§ **Exercise aim**: Below are records; quote them exactly from the first line through the line that contains "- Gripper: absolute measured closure".

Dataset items

== == ==

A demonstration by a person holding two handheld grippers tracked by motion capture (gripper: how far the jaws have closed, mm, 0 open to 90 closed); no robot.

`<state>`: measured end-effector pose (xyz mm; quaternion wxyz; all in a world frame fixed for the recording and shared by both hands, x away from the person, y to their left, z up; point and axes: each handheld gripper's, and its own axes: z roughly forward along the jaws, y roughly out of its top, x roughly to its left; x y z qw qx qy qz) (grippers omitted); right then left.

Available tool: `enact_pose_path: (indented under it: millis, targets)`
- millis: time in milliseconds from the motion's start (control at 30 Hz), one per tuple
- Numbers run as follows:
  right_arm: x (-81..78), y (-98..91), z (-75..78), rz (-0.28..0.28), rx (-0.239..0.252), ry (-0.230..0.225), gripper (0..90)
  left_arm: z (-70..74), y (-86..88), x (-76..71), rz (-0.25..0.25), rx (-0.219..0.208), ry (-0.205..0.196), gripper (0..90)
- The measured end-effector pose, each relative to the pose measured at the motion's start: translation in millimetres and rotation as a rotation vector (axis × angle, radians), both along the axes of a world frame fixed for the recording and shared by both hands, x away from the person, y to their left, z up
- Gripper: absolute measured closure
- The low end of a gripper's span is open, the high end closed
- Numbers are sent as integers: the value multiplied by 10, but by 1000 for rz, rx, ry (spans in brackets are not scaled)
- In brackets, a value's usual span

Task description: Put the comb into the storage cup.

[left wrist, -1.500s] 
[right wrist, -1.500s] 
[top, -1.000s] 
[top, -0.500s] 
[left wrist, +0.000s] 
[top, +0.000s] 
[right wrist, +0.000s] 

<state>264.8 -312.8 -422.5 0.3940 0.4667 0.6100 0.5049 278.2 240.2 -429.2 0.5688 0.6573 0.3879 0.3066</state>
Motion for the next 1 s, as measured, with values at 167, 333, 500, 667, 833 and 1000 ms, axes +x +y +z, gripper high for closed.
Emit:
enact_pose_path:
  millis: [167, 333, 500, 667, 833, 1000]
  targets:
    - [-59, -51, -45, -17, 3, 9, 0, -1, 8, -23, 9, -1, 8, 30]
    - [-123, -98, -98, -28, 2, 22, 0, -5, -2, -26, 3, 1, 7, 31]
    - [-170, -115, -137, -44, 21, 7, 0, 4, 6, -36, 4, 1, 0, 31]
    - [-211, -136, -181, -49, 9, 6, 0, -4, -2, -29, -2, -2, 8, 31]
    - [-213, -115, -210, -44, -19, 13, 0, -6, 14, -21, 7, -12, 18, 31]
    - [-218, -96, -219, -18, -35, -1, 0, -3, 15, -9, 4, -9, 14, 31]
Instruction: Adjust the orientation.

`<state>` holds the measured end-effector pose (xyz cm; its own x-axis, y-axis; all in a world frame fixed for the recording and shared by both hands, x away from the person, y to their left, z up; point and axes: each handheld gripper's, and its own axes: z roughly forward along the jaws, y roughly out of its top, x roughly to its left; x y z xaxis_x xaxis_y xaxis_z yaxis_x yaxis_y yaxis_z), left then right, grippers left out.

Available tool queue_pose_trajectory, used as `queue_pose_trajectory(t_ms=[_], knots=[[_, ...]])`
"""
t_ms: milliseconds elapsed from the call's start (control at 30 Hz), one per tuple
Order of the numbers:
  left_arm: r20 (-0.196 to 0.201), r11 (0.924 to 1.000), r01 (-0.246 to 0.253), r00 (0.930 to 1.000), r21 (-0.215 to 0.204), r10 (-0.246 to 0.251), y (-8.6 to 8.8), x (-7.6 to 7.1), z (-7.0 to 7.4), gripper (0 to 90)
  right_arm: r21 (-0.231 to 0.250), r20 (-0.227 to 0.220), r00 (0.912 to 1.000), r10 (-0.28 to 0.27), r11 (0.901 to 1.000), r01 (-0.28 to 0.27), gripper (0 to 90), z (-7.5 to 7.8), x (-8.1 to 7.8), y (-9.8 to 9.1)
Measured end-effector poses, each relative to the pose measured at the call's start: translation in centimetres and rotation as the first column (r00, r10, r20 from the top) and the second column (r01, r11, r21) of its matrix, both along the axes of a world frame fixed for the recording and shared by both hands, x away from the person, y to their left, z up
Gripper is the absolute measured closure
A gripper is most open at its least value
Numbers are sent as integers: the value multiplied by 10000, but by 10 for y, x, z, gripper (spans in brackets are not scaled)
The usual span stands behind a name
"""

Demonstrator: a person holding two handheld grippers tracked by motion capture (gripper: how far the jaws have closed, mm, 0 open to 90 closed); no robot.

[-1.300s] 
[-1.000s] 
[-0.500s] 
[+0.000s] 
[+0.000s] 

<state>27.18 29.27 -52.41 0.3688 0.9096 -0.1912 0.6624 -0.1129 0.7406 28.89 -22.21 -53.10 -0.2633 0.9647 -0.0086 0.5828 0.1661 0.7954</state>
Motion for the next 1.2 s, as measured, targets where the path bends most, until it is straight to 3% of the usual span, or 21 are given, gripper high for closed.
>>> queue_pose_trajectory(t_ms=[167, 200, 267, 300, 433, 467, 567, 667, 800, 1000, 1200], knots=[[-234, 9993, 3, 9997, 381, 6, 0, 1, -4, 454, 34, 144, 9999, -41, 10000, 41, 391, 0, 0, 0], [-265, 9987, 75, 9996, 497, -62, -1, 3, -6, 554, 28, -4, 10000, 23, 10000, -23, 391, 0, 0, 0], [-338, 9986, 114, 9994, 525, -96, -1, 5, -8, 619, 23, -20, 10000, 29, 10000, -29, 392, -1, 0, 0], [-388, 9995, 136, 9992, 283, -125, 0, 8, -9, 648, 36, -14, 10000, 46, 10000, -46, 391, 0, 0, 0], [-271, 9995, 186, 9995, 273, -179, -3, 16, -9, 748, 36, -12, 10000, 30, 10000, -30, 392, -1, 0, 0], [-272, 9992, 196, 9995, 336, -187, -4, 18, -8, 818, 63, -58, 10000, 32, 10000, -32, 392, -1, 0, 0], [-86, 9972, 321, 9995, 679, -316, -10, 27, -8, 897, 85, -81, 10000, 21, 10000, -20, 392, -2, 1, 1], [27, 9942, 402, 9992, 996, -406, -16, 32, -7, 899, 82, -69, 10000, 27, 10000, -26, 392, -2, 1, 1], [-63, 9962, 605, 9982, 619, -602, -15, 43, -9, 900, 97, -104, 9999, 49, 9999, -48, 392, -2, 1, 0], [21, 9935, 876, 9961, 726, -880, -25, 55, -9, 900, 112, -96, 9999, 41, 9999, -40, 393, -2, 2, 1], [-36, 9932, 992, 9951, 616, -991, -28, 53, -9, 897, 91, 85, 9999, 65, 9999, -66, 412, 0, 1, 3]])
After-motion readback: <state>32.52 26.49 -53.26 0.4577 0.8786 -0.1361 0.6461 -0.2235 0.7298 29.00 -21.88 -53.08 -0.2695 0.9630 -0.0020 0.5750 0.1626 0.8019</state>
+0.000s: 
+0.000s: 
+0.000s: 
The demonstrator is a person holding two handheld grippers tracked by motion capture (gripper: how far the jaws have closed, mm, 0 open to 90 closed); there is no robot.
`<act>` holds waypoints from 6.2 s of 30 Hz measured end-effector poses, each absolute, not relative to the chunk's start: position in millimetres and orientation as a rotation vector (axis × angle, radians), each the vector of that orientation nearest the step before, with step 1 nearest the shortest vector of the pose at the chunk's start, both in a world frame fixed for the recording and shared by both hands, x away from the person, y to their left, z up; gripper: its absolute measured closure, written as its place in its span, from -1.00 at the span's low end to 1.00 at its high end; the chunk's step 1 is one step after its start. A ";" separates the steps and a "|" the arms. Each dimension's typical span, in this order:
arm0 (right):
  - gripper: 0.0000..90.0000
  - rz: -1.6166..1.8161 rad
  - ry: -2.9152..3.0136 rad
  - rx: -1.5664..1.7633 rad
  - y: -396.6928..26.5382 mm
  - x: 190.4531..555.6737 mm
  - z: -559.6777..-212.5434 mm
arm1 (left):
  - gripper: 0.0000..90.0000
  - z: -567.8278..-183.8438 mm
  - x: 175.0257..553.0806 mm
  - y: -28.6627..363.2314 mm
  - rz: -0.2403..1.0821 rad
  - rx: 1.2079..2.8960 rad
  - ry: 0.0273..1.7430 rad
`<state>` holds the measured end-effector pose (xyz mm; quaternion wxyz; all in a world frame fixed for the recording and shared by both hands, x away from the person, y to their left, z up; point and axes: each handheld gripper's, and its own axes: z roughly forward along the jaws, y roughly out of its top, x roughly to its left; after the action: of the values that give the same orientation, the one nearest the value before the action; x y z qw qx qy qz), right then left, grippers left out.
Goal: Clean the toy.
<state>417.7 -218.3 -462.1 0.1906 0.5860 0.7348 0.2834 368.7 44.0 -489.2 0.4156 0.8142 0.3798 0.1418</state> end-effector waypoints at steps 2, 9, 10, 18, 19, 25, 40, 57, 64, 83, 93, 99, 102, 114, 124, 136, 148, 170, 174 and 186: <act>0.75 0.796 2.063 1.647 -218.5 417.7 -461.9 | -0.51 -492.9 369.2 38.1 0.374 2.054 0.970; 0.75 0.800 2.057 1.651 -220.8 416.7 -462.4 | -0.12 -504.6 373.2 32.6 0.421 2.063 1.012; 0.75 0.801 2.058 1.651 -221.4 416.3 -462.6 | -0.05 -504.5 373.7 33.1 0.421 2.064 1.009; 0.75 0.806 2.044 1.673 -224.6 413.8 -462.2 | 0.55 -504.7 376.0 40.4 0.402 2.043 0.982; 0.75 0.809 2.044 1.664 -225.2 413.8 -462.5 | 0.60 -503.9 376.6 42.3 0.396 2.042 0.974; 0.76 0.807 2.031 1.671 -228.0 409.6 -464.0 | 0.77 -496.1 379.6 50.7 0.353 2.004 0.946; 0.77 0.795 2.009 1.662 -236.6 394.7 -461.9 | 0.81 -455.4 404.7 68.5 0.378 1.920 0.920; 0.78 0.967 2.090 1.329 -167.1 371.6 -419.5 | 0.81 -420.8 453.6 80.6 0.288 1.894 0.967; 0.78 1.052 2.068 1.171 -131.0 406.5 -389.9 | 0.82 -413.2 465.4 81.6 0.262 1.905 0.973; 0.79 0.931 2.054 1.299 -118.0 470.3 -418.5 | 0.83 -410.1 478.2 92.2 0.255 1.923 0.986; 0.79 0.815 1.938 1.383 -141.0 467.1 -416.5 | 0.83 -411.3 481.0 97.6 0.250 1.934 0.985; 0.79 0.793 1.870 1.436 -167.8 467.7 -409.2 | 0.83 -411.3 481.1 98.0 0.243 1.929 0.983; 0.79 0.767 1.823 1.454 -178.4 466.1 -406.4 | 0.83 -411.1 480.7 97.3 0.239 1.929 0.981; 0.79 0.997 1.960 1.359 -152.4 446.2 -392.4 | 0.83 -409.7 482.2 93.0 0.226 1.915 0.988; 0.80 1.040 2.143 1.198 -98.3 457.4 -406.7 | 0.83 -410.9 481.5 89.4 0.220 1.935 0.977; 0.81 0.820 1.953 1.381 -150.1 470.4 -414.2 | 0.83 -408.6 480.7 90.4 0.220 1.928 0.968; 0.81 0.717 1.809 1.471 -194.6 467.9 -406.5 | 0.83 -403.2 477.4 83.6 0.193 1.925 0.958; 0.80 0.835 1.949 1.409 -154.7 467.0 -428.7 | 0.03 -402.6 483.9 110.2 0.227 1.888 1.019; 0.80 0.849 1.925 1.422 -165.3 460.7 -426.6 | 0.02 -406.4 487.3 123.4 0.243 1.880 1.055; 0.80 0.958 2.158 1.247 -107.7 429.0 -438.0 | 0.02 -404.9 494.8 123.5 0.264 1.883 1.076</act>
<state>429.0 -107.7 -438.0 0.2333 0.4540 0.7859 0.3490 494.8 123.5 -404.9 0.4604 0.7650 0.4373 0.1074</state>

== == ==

§ **Your solution**:
A demonstration by a person holding two handheld grippers tracked by motion capture (gripper: how far the jaws have closed, mm, 0 open to 90 closed); no robot.

`<state>`: measured end-effector pose (xyz mm; quaternion wxyz; all in a world frame fixed for the recording and shared by both hands, x away from the person, y to their left, z up; point and axes: each handheld gripper's, and its own axes: z roughly forward along the jaws, y roughly out of its top, x roughly to its left; x y z qw qx qy qz) (grippers omitted); right then left.

Available tool: `enact_pose_path: (indented under it: millis, targets)`
- millis: time in milliseconds from the motion's start (control at 30 Hz), one per tuple
- Numbers run as follows:
  right_arm: x (-81..78), y (-98..91), z (-75..78), rz (-0.28..0.28), rx (-0.239..0.252), ry (-0.230..0.225), gripper (0..90)
  left_arm: z (-70..74), y (-86..88), x (-76..71), rz (-0.25..0.25), rx (-0.219..0.208), ry (-0.205..0.196), gripper (0..90)
- The measured end-effector pose, each relative to the pose measured at the motion's start: translation in millimetres and rotation as a rotation vector (axis × angle, radians), both along the axes of a world frame fixed for the recording and shared by both hands, x away from the person, y to their left, z up
- Gripper: absolute measured closure

Nothing else belongs in this answer.